MLX 를 FastAPI 서비스 뒤에 감싸기

왜 내장 server 에서 졸업하나

mlx-lm 의 내장 mlx_lm.server (lm.lesson6 에서 다룸) 가 개발, demo, 어떤 1-사용자, 저-concurrency 사용에 좋아. 진짜 동시 request 처리, request 큐잉, 인증, custom 로깅, 또는 "OpenAI-shape request 에 응답하는 모델" 너머 어떤 운영 우려든 필요한 순간, 통제하는 FastAPI 서비스에 mlx-lm wrap 하는 게 더 나아.
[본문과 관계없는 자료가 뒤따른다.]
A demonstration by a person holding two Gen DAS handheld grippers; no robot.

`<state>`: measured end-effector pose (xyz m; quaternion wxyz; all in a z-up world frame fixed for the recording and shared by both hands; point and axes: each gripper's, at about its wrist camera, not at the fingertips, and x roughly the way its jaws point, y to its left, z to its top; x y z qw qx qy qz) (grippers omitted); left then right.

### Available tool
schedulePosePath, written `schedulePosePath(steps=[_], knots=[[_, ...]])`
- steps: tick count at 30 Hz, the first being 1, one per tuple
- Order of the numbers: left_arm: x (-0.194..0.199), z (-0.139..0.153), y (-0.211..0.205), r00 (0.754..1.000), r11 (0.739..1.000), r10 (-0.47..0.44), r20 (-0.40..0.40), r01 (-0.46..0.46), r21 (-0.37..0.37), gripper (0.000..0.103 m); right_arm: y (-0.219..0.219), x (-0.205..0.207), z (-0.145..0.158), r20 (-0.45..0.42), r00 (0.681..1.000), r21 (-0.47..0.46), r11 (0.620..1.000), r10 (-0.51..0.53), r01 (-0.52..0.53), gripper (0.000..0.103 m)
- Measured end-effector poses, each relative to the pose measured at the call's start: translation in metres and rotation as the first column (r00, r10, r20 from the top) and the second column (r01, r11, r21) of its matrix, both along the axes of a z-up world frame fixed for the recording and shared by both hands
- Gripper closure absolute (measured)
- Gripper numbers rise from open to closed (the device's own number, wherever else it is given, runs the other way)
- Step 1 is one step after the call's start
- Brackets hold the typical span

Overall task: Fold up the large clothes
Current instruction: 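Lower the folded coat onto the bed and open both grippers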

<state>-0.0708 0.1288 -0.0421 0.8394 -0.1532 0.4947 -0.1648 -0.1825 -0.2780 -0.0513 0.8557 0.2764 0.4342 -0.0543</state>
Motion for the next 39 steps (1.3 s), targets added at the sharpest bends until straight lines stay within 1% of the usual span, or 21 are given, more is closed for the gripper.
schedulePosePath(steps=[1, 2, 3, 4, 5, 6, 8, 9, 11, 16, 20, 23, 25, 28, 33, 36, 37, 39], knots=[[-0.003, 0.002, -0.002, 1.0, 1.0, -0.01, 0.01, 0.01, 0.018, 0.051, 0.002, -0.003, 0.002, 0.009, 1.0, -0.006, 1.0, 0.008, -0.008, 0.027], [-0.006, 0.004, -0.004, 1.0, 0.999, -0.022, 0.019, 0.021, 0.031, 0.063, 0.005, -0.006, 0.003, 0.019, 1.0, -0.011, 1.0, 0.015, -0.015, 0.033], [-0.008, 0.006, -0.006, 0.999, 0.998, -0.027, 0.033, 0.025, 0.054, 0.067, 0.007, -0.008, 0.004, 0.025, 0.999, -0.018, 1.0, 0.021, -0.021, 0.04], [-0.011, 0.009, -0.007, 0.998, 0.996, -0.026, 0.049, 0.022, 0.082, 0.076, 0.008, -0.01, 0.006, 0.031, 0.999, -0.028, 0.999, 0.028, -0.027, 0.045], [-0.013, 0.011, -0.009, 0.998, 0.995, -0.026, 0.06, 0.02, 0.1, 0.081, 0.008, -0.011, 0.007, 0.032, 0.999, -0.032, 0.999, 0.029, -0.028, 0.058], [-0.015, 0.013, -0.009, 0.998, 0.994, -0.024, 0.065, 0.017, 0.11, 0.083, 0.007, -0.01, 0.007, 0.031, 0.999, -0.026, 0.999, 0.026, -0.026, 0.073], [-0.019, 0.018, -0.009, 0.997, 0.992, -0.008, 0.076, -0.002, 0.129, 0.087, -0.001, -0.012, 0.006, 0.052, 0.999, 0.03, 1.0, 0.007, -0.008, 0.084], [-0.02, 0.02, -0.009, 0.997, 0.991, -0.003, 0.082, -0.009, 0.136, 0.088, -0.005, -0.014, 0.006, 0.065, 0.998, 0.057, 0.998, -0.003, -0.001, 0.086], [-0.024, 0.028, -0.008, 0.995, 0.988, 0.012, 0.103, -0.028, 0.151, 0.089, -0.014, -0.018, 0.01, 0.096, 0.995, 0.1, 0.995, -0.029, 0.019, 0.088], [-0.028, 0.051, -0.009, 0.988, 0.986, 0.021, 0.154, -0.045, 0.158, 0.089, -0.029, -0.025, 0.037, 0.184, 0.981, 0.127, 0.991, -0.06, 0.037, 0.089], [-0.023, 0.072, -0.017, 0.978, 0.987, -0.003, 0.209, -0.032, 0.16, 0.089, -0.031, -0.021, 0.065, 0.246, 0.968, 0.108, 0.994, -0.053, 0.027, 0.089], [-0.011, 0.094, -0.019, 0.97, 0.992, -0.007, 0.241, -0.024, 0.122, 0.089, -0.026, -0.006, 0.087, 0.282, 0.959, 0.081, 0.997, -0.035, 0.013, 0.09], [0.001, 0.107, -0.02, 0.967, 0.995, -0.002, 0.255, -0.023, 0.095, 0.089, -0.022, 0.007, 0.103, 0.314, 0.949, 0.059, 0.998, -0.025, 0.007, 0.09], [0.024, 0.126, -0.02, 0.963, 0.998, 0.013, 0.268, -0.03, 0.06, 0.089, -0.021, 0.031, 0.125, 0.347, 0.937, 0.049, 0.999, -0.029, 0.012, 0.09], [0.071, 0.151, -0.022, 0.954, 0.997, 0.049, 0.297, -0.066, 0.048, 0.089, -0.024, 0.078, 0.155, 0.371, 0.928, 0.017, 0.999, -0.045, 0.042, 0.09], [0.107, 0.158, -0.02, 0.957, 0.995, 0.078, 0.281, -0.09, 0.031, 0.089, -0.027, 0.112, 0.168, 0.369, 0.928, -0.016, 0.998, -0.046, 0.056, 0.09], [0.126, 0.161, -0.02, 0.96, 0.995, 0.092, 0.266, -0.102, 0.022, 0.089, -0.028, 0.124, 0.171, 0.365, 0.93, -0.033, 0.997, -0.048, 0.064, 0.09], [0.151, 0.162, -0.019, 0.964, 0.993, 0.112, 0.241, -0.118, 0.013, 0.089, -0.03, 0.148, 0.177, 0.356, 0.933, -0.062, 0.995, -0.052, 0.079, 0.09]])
이게 복잡한 wrapper 아냐 — startup 에 한 번 모델 로드하고 /generate 와 /health endpoint 노출하는 약 100 줄 FastAPI 코드. 이김은 모든 운영 결정 소유하고 어느 거든 내장 server 의 기본과 싸우지 않고 swap, fork, 확장 가능.

패턴

Startup 에 모델 한 번 로드 — FastAPI 의 lifespan context manager 가 이거 처리. (model, tokenizer) 쌍이 app 상태에 살고, 모든 request 에 걸쳐 재사용.
Warm up — startup 중 throwaway forward pass 한 번. Fresh 로드 후 첫 추론 호출이 MLX 의 JIT 컴파일 비용 발생; warming up 은 첫 진짜 request 가 이 세금 안 낸다는 뜻.
/generate 노출 — prompt + sampling 파라미터 가진 JSON body 받음; 생성된 텍스트 돌려줌. 토큰-by-토큰 배달 위해 Server-Sent Events 통한 스트리밍 추가.
/health 노출 — load balancer 또는 프로세스 supervisor 가 서비스 살아 있는지 검증 위해 hit 할 싼 endpoint.
uvicorn 으로 실행 — MLX 엔 single process, single worker (concurrency 가 worker pool 이 아니라 async I/O 에서 와 — GPU 가 병목이고 worker 사이 효율적으로 parallelize 못 함).

안 하는 것

같은 모델에 대해 여러 worker 프로세스 돌리지 마 — 각자 자기 복사본 로드하고 GPU 메모리 두고 싸울 거. Framework 레벨에서 request 사이 generation parallelize 시도하지 마 — MLX 가 어쨌든 GPU 접근 serialize 하고, Python 의 GIL 더하기 async I/O 가 충분한 오케스트레이션. 어떤 정상 트래픽에든 FastAPI 레벨에 request 큐 추가하지 마 — uvicorn 의 연결 처리가 이미 큐.

최소 FastAPI 서비스

아래 코드 블록이 한 파일의 서비스 전체. app.py 로 저장, uvicorn app:app --host 0.0.0.0 --port 8000 로 실행, JSON body 로 POST /generate hit. Production 패턴 (rate limiting, auth, 구조화된 로깅) 이 일부러 부재 — 필요할 때 추가, 근데 뼈는 여기.

Code

MLX 용 최소 FastAPI 서비스 (app.py)·python

# Save as app.py; run with: uvicorn app:app --host 0.0.0.0 --port 8000

from contextlib import asynccontextmanager
from fastapi import FastAPI
from pydantic import BaseModel
from mlx_lm import load, generate

# Module-level cache for the loaded (model, tokenizer) pair
state: dict = {}


@asynccontextmanager
async def lifespan(app: FastAPI):
    # Startup: load the model once
    print("Loading model...")
    state["model"], state["tokenizer"] = load("mlx-community/Llama-3.2-1B-Instruct-4bit")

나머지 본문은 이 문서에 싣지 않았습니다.